**What you will do:** Copy every line below that has the word "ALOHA" in it.

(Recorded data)
/---

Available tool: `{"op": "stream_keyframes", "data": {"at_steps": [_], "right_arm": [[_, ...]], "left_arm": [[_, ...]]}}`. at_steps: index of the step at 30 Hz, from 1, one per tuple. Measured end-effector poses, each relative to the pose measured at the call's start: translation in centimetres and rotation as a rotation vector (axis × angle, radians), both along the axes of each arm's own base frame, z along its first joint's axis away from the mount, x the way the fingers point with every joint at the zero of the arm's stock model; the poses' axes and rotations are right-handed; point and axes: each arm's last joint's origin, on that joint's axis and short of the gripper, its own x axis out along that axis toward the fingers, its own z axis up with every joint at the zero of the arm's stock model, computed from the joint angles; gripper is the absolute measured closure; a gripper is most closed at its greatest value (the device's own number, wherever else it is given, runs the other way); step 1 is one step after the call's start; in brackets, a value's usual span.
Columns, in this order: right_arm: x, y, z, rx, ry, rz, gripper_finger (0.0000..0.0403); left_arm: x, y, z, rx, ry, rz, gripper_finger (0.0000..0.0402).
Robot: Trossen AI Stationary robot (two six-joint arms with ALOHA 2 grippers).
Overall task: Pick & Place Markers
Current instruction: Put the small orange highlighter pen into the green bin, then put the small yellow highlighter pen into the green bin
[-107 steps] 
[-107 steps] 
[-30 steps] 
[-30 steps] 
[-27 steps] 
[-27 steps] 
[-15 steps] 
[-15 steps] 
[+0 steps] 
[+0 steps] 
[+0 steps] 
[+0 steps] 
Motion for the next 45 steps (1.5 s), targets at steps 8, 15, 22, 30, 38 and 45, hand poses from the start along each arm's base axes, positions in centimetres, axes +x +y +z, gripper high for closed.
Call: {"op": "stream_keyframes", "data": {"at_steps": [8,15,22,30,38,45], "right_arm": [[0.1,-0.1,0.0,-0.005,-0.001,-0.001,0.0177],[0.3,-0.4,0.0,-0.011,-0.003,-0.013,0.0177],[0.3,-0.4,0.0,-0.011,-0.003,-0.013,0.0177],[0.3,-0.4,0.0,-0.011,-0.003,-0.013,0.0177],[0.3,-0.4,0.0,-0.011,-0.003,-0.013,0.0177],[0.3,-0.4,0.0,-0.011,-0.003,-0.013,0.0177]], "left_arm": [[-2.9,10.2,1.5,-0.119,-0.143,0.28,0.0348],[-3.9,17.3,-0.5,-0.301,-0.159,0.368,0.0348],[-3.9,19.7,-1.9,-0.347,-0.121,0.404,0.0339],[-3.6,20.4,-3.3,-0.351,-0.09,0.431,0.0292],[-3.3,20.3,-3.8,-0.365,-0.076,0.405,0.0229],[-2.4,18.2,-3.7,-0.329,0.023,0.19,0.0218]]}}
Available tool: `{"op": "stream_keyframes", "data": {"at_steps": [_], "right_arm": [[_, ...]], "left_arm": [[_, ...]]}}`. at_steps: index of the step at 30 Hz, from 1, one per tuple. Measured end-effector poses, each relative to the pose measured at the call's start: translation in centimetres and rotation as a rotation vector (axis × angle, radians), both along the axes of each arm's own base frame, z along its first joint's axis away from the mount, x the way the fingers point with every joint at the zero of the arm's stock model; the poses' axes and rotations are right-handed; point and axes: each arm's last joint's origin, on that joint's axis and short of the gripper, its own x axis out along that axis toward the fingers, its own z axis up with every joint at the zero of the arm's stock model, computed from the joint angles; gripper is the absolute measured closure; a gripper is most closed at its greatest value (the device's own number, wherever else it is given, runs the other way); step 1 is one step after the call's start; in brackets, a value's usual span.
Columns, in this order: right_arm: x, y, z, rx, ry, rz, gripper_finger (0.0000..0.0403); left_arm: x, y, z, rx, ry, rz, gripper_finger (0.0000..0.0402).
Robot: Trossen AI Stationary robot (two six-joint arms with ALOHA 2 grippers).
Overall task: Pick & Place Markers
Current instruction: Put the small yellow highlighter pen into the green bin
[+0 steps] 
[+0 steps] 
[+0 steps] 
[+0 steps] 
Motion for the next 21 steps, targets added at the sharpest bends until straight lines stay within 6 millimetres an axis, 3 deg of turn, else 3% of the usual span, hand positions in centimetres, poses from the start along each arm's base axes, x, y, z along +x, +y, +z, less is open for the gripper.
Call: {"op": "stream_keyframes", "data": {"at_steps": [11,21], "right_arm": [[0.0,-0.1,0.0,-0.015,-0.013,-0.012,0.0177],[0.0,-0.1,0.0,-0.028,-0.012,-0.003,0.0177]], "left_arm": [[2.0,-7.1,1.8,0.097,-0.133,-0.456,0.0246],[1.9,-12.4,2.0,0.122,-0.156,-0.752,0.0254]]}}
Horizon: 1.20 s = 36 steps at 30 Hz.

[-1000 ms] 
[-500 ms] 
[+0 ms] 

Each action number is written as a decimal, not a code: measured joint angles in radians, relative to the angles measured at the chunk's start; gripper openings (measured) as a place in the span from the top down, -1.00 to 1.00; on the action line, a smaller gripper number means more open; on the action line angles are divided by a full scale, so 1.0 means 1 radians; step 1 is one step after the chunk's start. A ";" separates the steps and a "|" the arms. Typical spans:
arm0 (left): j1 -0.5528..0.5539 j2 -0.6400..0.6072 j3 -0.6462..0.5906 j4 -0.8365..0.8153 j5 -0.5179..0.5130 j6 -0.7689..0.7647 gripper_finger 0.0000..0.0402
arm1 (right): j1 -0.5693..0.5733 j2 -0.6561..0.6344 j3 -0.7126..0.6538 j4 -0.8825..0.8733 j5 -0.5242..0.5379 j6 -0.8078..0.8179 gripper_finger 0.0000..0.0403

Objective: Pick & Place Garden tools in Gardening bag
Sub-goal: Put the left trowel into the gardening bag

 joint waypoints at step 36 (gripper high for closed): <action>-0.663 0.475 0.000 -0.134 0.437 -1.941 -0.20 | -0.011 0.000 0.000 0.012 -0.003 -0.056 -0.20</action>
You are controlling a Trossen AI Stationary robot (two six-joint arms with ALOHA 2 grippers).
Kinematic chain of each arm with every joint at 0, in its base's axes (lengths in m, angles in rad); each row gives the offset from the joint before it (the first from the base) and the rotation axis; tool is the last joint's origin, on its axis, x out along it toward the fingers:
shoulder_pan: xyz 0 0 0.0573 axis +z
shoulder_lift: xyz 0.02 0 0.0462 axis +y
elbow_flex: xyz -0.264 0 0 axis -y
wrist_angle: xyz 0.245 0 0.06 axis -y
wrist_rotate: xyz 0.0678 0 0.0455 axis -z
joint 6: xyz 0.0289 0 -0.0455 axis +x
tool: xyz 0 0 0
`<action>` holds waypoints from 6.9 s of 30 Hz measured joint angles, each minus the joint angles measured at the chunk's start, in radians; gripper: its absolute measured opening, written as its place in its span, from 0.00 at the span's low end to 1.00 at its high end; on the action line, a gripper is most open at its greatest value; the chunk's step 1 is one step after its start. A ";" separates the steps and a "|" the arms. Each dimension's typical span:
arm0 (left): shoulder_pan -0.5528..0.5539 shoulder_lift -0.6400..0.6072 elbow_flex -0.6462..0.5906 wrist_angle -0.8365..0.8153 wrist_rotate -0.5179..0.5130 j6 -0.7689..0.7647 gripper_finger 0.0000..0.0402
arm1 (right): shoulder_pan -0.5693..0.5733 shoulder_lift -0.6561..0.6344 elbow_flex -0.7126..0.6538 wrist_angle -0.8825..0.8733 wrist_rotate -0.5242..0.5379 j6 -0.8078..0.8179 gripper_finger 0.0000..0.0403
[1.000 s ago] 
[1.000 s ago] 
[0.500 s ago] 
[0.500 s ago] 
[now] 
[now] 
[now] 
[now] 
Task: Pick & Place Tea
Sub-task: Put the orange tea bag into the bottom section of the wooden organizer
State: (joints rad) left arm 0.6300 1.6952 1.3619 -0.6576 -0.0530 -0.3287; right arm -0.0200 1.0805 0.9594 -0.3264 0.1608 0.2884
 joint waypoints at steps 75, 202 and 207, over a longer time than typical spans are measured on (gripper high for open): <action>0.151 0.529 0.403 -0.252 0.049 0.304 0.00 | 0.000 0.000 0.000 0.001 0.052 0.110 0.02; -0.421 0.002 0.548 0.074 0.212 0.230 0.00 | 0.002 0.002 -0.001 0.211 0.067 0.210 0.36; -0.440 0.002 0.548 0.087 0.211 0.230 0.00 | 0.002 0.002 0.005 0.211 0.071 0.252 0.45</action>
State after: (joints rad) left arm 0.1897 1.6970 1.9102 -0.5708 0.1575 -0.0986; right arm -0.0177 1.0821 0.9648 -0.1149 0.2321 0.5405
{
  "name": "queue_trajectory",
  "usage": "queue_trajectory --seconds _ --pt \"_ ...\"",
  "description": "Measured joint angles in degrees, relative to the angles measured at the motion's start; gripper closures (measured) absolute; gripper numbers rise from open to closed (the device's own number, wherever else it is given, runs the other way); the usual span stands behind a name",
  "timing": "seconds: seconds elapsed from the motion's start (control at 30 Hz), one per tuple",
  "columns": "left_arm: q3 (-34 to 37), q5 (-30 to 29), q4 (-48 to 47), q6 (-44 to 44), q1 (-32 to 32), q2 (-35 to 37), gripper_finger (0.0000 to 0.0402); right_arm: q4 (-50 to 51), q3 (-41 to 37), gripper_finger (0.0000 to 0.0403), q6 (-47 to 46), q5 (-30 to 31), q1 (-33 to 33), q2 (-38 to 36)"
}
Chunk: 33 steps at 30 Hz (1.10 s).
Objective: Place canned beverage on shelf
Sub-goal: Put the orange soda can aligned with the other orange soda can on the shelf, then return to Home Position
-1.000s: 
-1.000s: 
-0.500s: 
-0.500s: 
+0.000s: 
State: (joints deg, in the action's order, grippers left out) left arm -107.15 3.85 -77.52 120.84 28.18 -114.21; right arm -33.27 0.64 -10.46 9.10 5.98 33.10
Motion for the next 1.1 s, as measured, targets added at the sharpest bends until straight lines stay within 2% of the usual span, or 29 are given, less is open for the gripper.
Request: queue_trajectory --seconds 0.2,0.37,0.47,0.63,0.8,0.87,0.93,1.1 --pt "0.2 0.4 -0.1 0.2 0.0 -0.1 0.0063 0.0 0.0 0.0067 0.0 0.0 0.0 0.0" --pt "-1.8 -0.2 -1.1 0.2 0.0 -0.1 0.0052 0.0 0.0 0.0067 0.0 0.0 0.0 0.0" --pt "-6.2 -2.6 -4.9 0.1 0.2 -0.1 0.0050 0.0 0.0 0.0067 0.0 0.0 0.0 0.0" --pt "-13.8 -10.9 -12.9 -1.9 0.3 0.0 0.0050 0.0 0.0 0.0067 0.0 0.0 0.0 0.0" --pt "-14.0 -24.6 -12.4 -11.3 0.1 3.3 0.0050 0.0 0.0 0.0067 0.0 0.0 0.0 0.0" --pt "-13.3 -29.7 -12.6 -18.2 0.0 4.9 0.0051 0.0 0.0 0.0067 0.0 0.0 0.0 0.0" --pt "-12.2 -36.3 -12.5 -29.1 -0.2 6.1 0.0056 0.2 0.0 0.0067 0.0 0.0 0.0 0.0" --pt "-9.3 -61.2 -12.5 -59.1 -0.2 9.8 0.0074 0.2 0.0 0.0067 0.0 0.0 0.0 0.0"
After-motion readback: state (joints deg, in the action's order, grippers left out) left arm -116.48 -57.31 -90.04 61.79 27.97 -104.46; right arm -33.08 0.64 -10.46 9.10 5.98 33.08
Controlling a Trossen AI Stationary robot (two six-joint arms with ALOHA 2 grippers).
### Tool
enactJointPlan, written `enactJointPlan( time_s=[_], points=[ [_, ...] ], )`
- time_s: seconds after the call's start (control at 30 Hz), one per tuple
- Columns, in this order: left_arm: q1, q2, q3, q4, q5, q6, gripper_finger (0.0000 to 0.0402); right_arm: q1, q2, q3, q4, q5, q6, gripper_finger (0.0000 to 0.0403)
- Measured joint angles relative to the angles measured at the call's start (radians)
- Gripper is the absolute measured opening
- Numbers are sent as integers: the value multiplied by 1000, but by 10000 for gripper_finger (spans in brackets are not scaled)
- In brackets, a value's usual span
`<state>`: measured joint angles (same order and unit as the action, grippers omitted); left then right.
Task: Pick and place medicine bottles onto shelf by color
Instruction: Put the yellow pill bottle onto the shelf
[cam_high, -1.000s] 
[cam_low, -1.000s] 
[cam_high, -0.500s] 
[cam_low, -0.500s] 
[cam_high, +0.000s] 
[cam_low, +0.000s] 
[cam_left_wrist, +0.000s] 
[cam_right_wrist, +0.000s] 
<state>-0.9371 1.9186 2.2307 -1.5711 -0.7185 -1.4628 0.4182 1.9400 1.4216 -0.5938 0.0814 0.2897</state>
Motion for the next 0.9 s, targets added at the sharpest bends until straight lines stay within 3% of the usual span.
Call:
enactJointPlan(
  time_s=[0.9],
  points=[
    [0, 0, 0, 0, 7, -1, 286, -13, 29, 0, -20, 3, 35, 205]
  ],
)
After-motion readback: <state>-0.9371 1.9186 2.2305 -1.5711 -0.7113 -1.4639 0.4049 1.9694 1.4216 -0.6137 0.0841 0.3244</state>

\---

**Finished exercise:**
Robot: Trossen AI Stationary robot (two six-joint arms with ALOHA 2 grippers).
Robot: Trossen AI Stationary robot (two six-joint arms with ALOHA 2 grippers).
You are controlling a Trossen AI Stationary robot (two six-joint arms with ALOHA 2 grippers).
Controlling a Trossen AI Stationary robot (two six-joint arms with ALOHA 2 grippers).

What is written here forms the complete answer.